## Exercise directions
Apart from the pictures, return every line of the listing exactly.

## Exercise data
■ ■ ■ ■ ■

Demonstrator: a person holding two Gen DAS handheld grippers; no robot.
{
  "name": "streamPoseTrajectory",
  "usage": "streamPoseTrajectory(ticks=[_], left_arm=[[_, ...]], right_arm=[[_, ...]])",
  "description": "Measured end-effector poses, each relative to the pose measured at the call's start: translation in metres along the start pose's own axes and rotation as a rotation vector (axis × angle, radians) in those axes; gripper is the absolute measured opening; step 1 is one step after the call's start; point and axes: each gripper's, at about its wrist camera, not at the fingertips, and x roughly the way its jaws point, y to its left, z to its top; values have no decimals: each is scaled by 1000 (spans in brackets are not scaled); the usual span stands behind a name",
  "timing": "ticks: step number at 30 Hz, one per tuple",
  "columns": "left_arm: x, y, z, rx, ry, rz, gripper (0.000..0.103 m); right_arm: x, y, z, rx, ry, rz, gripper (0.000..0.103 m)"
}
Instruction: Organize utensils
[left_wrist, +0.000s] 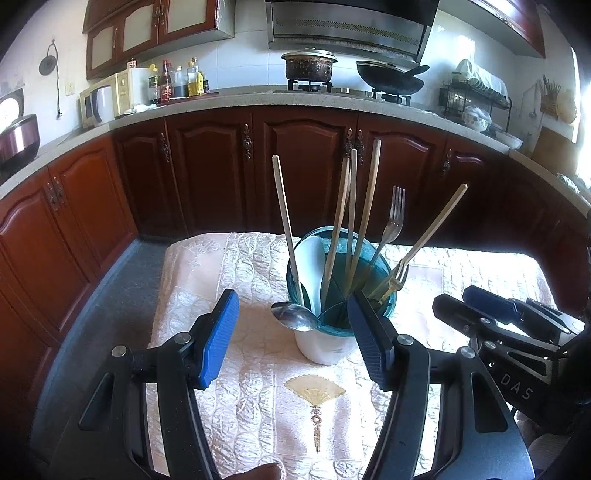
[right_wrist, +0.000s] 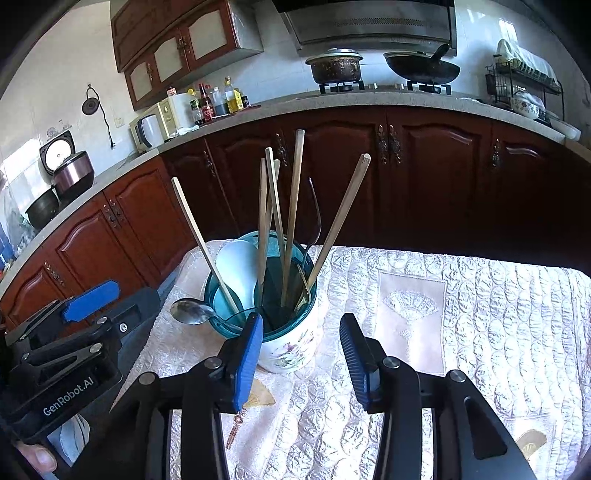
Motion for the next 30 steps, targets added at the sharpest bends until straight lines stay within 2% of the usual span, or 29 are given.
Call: streamPoseTrajectory(ticks=[30], left_arm=[[9, 2, 1, 3, 4, 42, 61]], right_arm=[[10, 3, 0, -21, 23, -4, 42]])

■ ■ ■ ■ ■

## Answer for the task
Demonstrator: a person holding two Gen DAS handheld grippers; no robot.
{
  "name": "streamPoseTrajectory",
  "usage": "streamPoseTrajectory(ticks=[_], left_arm=[[_, ...]], right_arm=[[_, ...]])",
  "description": "Measured end-effector poses, each relative to the pose measured at the call's start: translation in metres along the start pose's own axes and rotation as a rotation vector (axis × angle, radians) in those axes; gripper is the absolute measured opening; step 1 is one step after the call's start; point and axes: each gripper's, at about its wrist camera, not at the fingertips, and x roughly the way its jaws point, y to its left, z to its top; values have no decimals: each is scaled by 1000 (spans in brackets are not scaled); the usual span stands behind a name",
  "timing": "ticks: step number at 30 Hz, one per tuple",
  "columns": "left_arm: x, y, z, rx, ry, rz, gripper (0.000..0.103 m); right_arm: x, y, z, rx, ry, rz, gripper (0.000..0.103 m)"
}
Instruction: Organize utensils
[left_wrist, +0.000s] 
[right_wrist, +0.000s] 
Motion for the next 30 steps, targets added at the sharpest bends until straight lines stay within 2% of the usual span, or 29 are given.
Call: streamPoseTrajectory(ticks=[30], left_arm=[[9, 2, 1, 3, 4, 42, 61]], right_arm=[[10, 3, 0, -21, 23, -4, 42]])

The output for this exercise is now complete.